The current rebate system creates an overall framework for significant prescription drug cost savings, as the CBO, CMS, Milliman and other analyses confirm. The claim that PBMs function as “middlemen” taking “kickbacks” from the pharmaceutical industry is a purposeful mischaracterization that belies their proven track record of negotiating lower prices – something Republican legislators have staunchly refused to allow in the huge Medicare and Medicaid systems.

Charging in the wrong direction

In targeting the current rebate system, President Trump is leading a charge in the wrong direction. The rebate system is not responsible for increased costs. Rather, it is a response to the high prices drug manufacturers set for their products. Presidential and legislative efforts should focus on bringing high drug prices into an affordable orbit, together with mandates to assure drug research and innovation continue.

The Executive Order on rebate reform is only one of four orders related to prescription drug costs signed by the President.

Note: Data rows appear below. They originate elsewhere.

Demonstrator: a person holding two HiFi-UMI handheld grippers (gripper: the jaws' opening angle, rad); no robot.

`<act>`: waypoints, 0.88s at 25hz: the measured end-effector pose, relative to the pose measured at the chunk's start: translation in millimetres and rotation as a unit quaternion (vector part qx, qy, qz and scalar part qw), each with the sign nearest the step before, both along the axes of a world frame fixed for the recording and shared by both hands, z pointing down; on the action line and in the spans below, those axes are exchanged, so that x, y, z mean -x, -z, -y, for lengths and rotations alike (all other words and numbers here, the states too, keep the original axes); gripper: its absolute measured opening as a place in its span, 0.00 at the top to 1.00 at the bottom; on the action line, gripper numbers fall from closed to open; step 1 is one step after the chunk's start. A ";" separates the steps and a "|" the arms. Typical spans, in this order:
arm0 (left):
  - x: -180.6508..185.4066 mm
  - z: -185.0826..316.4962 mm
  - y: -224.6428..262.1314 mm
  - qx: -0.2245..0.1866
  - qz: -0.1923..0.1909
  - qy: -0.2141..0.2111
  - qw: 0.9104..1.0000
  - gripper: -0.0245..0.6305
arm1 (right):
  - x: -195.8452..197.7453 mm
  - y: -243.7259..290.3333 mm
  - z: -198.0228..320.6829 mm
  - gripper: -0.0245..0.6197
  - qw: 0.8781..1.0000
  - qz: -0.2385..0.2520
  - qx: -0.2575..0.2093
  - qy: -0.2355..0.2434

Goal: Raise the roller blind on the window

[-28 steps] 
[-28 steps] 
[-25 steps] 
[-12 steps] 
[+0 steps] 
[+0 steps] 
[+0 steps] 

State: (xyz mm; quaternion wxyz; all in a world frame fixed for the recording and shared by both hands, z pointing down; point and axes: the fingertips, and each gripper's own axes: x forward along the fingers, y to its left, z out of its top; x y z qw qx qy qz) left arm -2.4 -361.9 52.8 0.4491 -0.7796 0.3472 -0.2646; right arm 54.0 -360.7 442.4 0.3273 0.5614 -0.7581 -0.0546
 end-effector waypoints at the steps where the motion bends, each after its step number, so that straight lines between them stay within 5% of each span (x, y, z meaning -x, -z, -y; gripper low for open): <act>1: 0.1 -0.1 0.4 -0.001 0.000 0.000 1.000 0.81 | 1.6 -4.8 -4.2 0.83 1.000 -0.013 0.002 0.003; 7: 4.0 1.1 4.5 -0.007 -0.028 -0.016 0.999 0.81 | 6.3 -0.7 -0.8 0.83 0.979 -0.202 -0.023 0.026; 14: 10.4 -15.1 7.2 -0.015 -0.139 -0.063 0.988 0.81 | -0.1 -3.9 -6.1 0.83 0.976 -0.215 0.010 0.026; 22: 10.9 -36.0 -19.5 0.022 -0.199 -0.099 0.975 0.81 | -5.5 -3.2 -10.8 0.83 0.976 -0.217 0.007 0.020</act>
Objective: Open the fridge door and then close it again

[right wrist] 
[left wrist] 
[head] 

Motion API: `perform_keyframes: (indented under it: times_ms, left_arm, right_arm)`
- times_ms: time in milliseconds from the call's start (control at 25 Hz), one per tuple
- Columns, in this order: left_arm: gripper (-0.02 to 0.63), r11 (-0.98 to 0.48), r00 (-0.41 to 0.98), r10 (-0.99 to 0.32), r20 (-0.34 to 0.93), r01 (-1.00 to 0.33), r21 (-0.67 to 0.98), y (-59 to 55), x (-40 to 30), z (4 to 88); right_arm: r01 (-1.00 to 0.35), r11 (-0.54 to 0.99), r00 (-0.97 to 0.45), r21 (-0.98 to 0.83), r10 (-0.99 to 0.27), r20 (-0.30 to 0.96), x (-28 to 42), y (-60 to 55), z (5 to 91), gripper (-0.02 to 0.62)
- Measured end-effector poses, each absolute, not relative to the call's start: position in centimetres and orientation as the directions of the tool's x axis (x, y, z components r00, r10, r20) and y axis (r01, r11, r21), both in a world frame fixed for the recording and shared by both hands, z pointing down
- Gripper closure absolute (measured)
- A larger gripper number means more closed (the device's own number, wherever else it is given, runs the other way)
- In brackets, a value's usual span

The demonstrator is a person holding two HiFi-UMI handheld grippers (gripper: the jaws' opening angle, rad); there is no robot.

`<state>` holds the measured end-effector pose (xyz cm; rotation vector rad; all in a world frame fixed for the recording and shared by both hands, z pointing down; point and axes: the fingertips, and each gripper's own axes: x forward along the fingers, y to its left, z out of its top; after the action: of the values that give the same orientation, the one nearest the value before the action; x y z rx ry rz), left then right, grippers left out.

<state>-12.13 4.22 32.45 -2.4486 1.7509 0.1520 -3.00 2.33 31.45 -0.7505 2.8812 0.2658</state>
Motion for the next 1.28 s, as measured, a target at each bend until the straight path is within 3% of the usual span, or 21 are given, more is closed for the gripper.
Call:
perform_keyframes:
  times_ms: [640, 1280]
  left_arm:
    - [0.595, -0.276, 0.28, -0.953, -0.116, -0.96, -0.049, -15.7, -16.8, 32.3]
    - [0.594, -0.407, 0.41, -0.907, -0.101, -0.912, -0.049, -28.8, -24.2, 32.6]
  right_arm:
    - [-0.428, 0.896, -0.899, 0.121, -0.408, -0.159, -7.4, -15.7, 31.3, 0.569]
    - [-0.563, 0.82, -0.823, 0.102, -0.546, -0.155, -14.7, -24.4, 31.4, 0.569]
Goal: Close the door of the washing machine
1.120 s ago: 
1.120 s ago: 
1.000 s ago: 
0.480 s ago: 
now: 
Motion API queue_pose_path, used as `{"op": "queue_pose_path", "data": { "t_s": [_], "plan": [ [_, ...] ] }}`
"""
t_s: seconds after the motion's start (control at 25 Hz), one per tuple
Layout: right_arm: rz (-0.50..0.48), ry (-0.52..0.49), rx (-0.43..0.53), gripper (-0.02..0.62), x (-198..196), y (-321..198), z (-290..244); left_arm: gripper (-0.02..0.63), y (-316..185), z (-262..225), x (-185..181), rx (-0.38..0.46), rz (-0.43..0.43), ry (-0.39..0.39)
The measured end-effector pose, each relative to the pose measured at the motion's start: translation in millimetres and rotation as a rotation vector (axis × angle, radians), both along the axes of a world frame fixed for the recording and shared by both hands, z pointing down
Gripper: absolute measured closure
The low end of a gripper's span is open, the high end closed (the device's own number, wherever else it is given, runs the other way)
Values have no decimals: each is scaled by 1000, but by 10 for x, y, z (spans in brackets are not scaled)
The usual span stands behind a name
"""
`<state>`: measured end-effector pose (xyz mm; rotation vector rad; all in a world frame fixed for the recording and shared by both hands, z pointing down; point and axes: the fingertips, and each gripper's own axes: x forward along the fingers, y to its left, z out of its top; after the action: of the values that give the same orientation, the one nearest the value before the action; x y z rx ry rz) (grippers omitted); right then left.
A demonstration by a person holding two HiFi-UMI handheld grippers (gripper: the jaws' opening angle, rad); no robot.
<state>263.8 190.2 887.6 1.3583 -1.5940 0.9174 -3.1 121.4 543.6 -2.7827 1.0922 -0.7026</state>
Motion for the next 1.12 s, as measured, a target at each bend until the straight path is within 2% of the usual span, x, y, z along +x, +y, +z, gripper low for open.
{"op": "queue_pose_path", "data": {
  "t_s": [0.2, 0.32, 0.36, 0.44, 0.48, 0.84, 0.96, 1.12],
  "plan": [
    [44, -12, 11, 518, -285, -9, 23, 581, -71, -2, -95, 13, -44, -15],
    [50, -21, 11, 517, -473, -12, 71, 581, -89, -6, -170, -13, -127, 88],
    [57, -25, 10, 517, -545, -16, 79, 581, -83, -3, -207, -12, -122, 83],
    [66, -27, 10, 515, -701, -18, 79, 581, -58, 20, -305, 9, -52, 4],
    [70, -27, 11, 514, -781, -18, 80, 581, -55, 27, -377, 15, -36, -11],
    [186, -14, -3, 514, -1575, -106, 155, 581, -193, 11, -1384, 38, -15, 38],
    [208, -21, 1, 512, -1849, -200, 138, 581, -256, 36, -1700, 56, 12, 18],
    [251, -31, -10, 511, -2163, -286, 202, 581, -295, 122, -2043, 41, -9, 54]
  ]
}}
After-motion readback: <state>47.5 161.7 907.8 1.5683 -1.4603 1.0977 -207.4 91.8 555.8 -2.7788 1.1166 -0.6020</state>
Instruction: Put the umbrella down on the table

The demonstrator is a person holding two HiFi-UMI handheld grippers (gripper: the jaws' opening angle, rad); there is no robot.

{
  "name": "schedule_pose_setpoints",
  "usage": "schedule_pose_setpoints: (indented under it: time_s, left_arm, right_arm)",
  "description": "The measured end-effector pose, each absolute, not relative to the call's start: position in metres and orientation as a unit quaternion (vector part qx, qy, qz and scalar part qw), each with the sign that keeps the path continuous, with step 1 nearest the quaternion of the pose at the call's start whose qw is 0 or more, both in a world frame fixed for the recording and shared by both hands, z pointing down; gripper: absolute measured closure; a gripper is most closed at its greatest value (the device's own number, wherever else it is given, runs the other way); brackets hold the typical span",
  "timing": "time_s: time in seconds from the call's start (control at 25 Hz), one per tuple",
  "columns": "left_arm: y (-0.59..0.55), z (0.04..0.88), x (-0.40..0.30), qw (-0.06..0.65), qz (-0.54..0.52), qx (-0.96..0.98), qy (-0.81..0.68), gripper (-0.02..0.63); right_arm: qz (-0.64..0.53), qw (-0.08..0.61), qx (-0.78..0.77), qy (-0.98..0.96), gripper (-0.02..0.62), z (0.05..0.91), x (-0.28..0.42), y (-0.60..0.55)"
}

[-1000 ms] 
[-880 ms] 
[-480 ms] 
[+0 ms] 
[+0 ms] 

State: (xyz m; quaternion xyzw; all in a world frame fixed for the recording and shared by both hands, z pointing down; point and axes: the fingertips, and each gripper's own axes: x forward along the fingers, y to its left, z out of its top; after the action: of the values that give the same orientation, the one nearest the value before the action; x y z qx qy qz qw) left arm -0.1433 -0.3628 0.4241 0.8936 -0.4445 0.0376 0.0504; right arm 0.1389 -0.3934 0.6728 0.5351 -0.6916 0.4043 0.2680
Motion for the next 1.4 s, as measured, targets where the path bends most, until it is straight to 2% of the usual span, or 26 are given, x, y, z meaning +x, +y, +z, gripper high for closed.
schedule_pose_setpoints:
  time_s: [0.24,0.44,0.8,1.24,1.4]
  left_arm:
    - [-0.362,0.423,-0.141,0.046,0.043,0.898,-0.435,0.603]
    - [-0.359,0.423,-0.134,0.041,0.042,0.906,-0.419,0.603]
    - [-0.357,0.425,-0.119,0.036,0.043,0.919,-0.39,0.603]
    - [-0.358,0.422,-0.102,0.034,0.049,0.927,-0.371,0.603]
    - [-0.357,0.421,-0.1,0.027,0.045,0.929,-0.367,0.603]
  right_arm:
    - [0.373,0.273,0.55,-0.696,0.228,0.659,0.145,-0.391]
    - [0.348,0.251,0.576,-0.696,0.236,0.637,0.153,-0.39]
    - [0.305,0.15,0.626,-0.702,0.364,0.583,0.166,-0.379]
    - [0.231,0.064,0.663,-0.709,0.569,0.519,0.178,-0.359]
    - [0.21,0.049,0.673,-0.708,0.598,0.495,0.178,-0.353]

Trump praised all four orders as achieving “tremendous prescription drug price reductions.” While this article only discusses the rebate reform order, analysis on the others reveal similar cracks in the grandiose picture painted by the President. The other orders include importing certain drugs from Canada; insulin and Epipen access for low-income individuals (which in large part is already in place); and a fourth order that would tie a limited class of Medicare Part B drug prices to the lowest found in other medically advanced countries.

This final order was not formally released in order to give the pharmaceutical industry time to come up with its own alternative. Trump blames other countries for negotiating better drug prices, saying this unfairly saddles the U.S. with drug research and development costs. However, industry investments in research and development are dwarfed by their marketing budgets, a fact that changes the U.S. health care landscape and the President chooses to ignore.